5 Factors to Analyze Today
First: Classes and Class Conflict
What are the classes and conflicts?
If one were to use the schematics of Marx and Engels, we would have—starting with those who support the president, the following classes:
- The tech-billionaires: They represent the pinnacle of the feudal class. Their presence at the inauguration was emblematic of their embrace of Trump’s second administration. They distanced themselves from Trump during the first presidency and often supported the Democrats, but have now torn into the Trump inner circle.
- A cadre of billionaire donors and benefactors, such as Timothy Mellon, Miriam Adelson, Linda McMahon, and others.[45]
- The older, wealthier, established GOP – which resisted Trump at first, but has fallen in line. These are the Brahman GOP.
- Increasingly, young men in the tech and start-up industries, who view themselves as anti-regulatory and entrepreneurial.
- The MAGA base – from petty bourgeoisie to more economically marginalized persons. These are the people who are represented by Steve Bannon, who advocates a form of populism and nationalism. The populism: representing the interests of middle-class Americans, the people, the ordinary Americans. This is when Bannon talks about wanting to “soak the rich” – anti-elite and anti-wealth discourse. In fact, Bannon has called the new Musk and Zuckerberg crowd “techno-feudalists.”[46] The nationalism: opposed to globalism – opposed to idea of integrating the American economy into the global economy; opposed to capitalist hiring foreign labor, immigrants.
- Rural populations who voted overwhelmingly for Trump and view themselves as the antithesis to urban elites and urban dwellers; and view themselves as the protectors of family values.
- Evangelicals and the moral majority
- White nationalists, for instance those who conducted the United the Right rally in Charlottesville in 2017.
- New growing segments of Black and Latino men, who have been pulled away from the Democratic party.
And then on the other side of the political spectrum:
- College educated, urban, liberals, who are upper- and middle-class.
- Black women, who form the most solid and loyal backbone of the Democratic Party, by election tallies.
And in order to understand the consolidation of the counterrevolution, we need to analyze the conflicts between and within these classes, among others.

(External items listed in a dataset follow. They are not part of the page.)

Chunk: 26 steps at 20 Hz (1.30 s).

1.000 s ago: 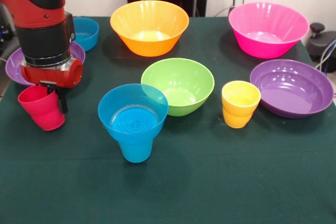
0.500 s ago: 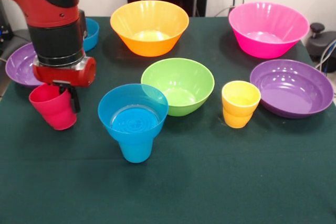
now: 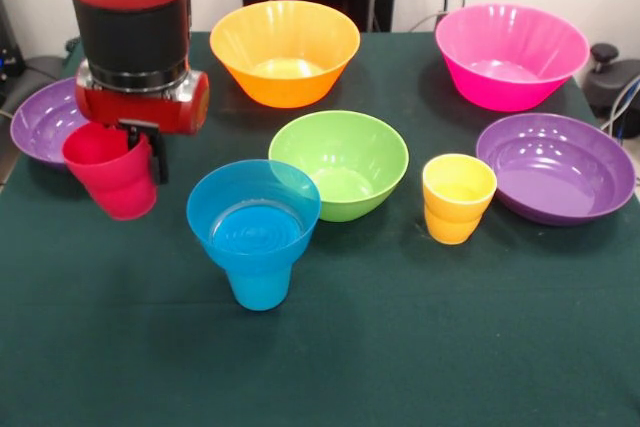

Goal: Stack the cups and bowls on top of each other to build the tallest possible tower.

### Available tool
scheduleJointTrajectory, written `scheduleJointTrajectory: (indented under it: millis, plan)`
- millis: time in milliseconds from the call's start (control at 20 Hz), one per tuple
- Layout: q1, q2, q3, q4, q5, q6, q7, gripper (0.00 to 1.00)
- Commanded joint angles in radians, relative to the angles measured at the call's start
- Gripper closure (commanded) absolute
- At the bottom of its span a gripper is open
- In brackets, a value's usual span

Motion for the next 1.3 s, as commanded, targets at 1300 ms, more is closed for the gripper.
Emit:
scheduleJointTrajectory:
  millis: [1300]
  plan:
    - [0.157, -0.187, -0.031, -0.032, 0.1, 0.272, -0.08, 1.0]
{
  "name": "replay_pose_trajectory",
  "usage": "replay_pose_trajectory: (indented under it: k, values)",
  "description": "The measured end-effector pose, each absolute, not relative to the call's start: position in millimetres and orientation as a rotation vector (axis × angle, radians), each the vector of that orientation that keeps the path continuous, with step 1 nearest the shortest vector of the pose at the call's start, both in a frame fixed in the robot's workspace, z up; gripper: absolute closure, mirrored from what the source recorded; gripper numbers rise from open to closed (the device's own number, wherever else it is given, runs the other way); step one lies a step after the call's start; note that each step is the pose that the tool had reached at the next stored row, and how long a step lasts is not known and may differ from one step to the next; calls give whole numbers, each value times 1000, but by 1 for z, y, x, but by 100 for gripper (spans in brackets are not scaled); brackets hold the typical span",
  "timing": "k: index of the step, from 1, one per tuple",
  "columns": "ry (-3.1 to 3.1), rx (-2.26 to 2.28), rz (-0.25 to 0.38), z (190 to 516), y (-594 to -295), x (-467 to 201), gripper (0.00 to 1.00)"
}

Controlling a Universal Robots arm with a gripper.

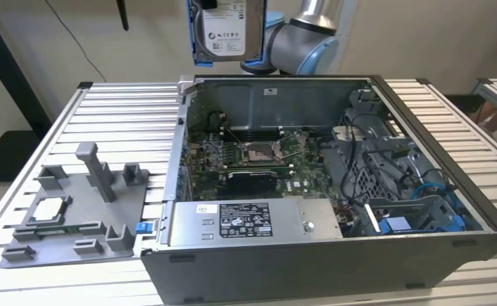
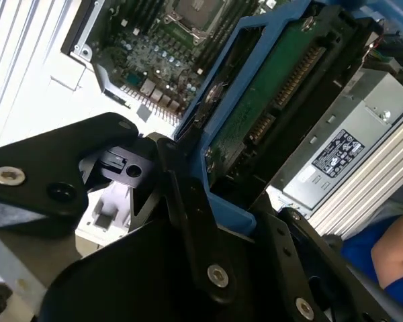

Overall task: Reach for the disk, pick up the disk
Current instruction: 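Pick up the disk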

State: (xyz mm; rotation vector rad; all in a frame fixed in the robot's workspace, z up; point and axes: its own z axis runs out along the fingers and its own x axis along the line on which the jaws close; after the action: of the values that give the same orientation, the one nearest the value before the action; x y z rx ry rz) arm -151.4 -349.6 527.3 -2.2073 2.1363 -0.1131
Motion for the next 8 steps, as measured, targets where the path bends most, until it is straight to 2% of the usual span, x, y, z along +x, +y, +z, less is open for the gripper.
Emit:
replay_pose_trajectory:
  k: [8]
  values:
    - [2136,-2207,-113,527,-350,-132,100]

An example of class conflicts fueling counterrevolution
One contemporary example of internal conflicts that fuel the counterrevolution is in the defund the police context. There, a social movement developed after the George Floyd murder that encompassed a lot of different interests and classes, and there emerged an abolitionist movement that included black activists, members of the Black Lives Matter movement, and liberal white people and progressives. The movement gained a lot of momentum, and many of the slogans and ideas that had once been radical became somewhat mainstream and commonplace. There was a broad coalition on the Left—from the African American community, Latino community, and white progressives—that began to favor defunding the police. There were more and more posters in New York about defunding the NYPD. In fact, the polling at the national level showed that there was about a third of American respondents were in favor of defunding the police, and in some cities, there was legislation passed to defund the police, if I’m no mistaken.
Once that movement began to be taken seriously, there was an enormous backlash by the Right, by the police and its supporters, who started countering with Blue Lives Matter. Blue Lives Matter flags and stickers and signs started to crop up in conservative and reactionary quarters.
Pretty soon, the centrist liberals and progressives broke off from the abolitionists and joined the assault on the defund the police discourse. Former President Barack Obama in particular assailed the movement, saying that it lost credibility when it embraced the theme of defunding the police. President Biden followed, and so a large segment of the educated white centrist and middle class broke with the predominantly Black abolitionists and protesters in a clearly demarcated way. The establishment centrists delegitimized the abolitionists in an effort to protect the Democratic Party from the counterrevolutionary forces.
But those Democrats were playing into the hands of the conservatives in beating up on the abolitionists as they deepened the split within their base.
On the other hand, the radical right was doing strange things that were inconsistent, in a self-serving way. For instance, in the wake of FBI sweeps of Trump’s Mar-a-Lago residence, Marjorie Taylor Green called for the defunding the FBI, and began a discourse about defunding federal law enforcement agencies. And then, of course, as one of his first acts in office, Trump pardoned the January 6th rioters, many of whom had attacked Capitol police.
The terrain itself is fractured and fragmented. But what’s clear is that, once the abolition movement started to gain steam with a coalition of Black activists and white progressives, there developed sharp conflicts within the coalition over the relationship to the police, and that played right into the hands of the Right.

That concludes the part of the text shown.